Most common gap: failing to test AI crawler parity AND not measuring INP. These are the two table-stakes items that catch teams still running 2023-era audits.

============================================================
=== LEARNINGS CAPTURE ===
============================================================

Append to `~/.claude/skills/seo-audit-2026/LEARNINGS.md`:

## <YYYY-MM-DD> — <site, vertical, framework>

- **What worked:** <approach that produced clean output>
- **What was awkward:** <retry/manual fix needed>
- **Suggested patch:** <concrete improvement>
- **Verdict:** [Smooth / Minor friction / Major friction]

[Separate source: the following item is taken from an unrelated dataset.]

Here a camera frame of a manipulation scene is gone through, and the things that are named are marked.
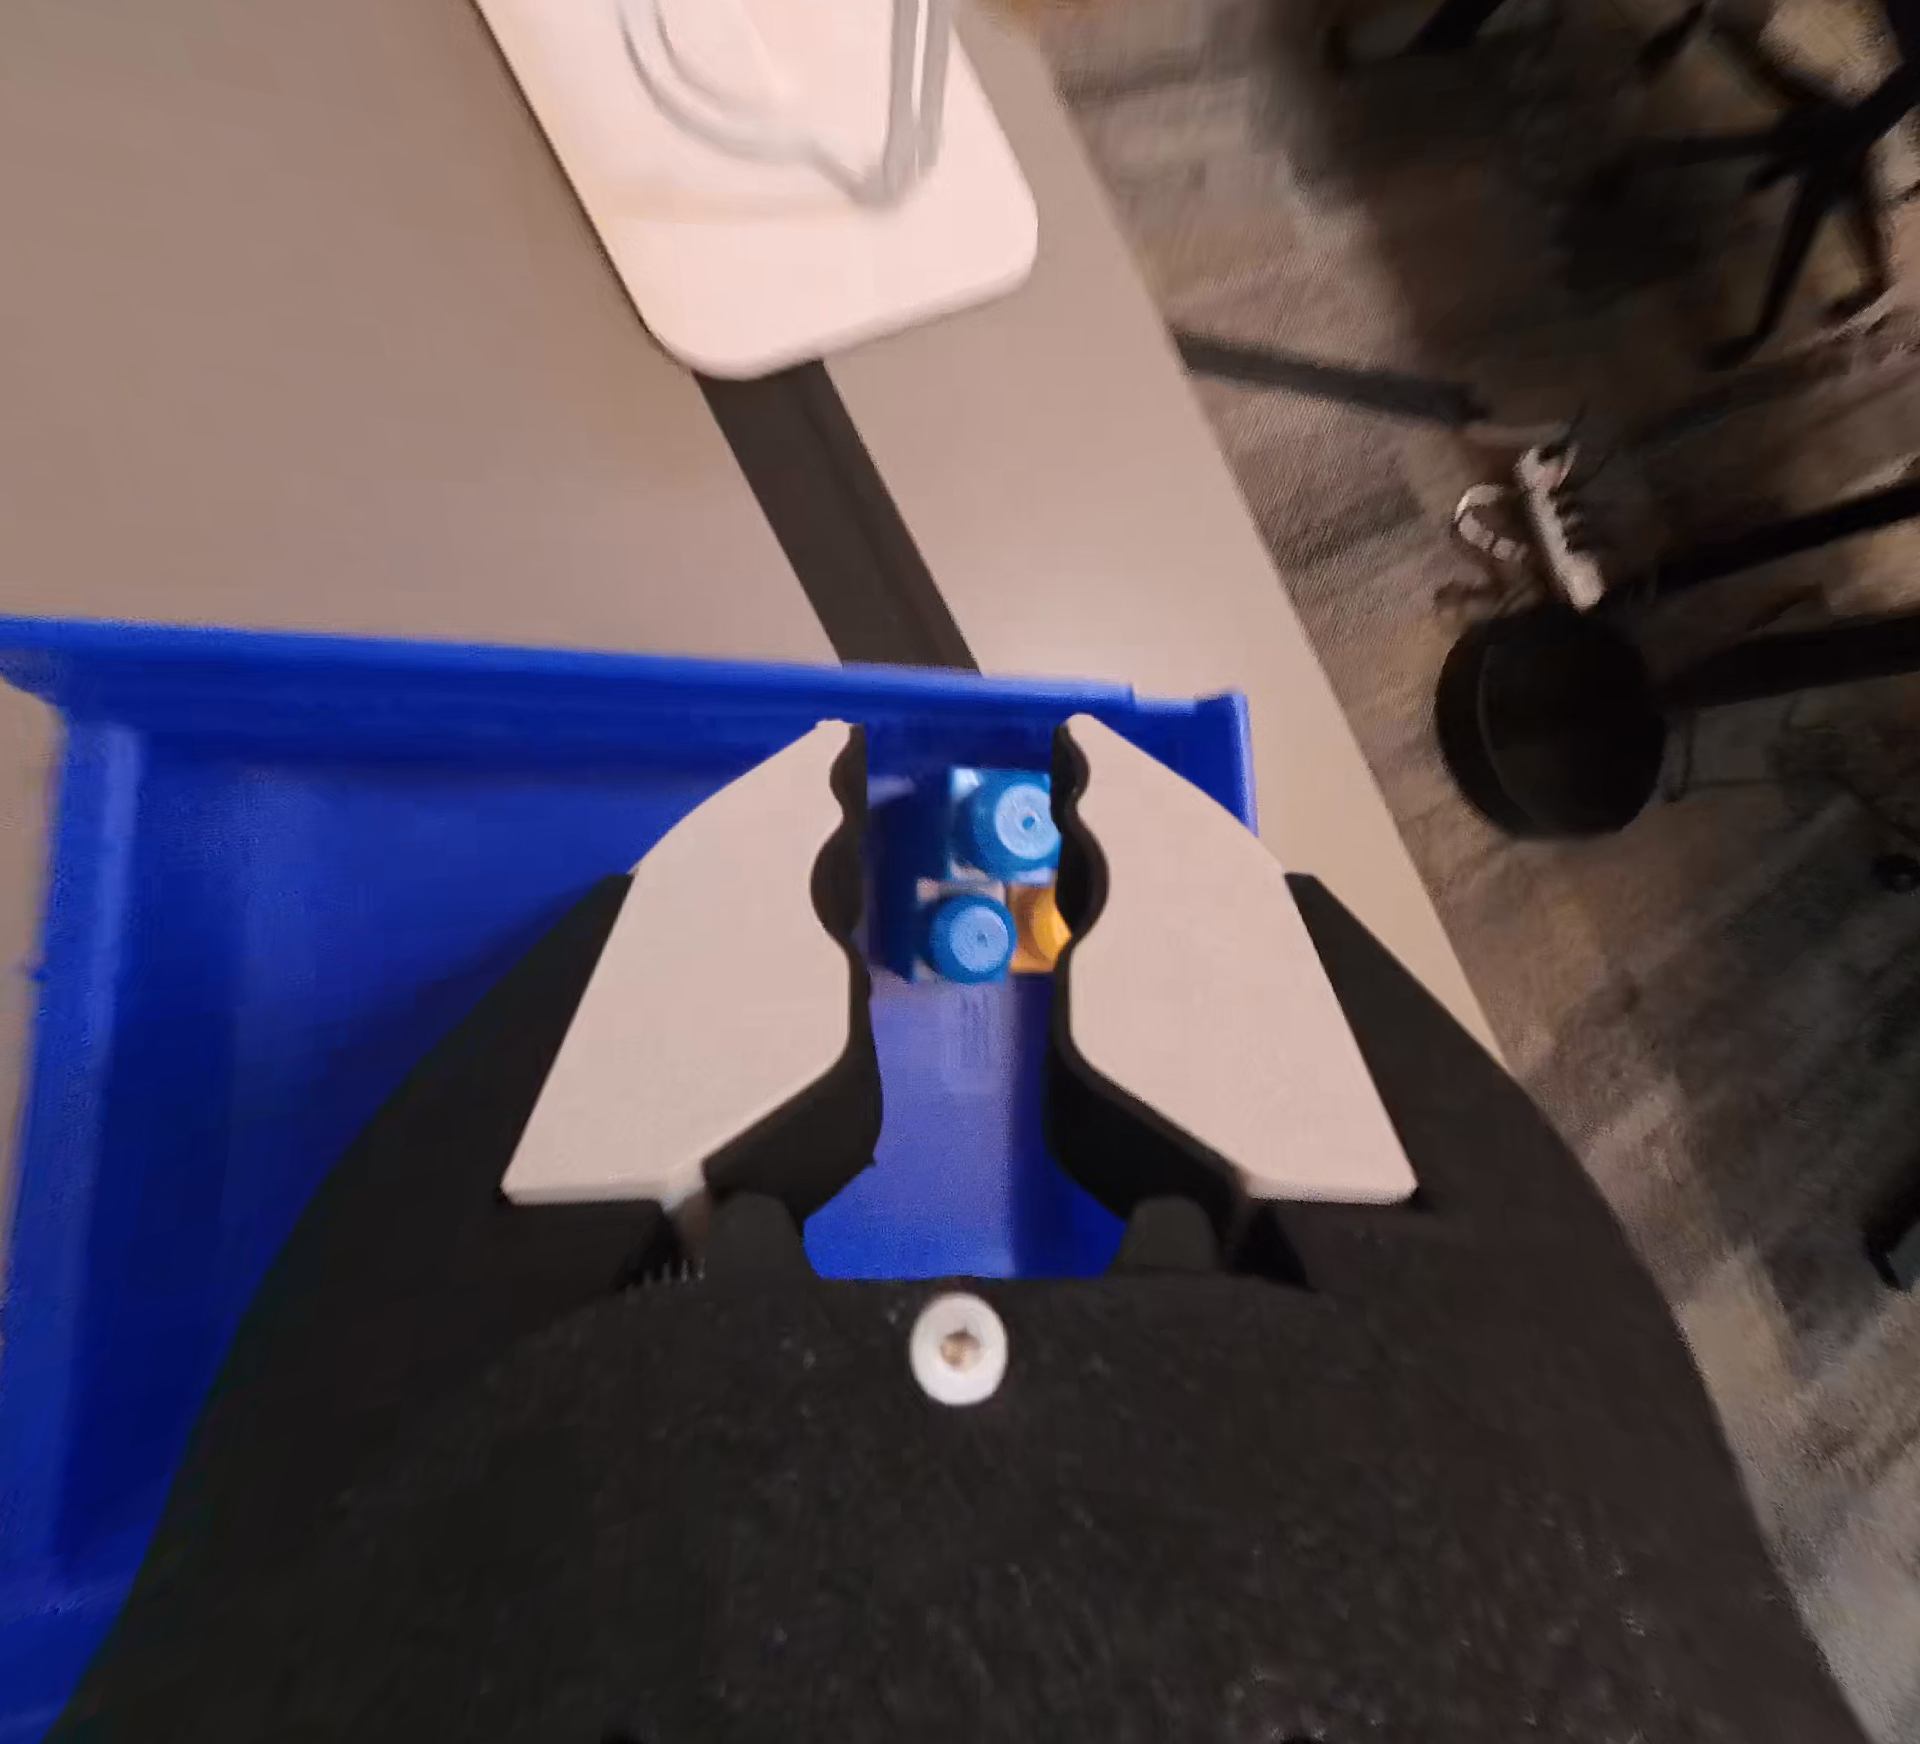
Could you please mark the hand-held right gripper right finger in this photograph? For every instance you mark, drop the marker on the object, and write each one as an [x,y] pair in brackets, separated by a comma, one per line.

============================================================
=== STRICT RULES ===
============================================================

- Never use FID. It was retired March 2024. Use INP.
- Never recommend keyword density tuning. Entity density and topical authority are the modern signals.
- Never dump a 200-item checklist. Prioritize.
- Never claim "SEO complete" without AI crawler parity + schema validation + entity audit.
- Never overlook E-E-A-T author entity. 96% of AI citations come from strong-EEAT sources — it's a gate, not a polish.
- If the user only wants the AI search portion, route to `/geo-optimize` instead of running the full classic audit.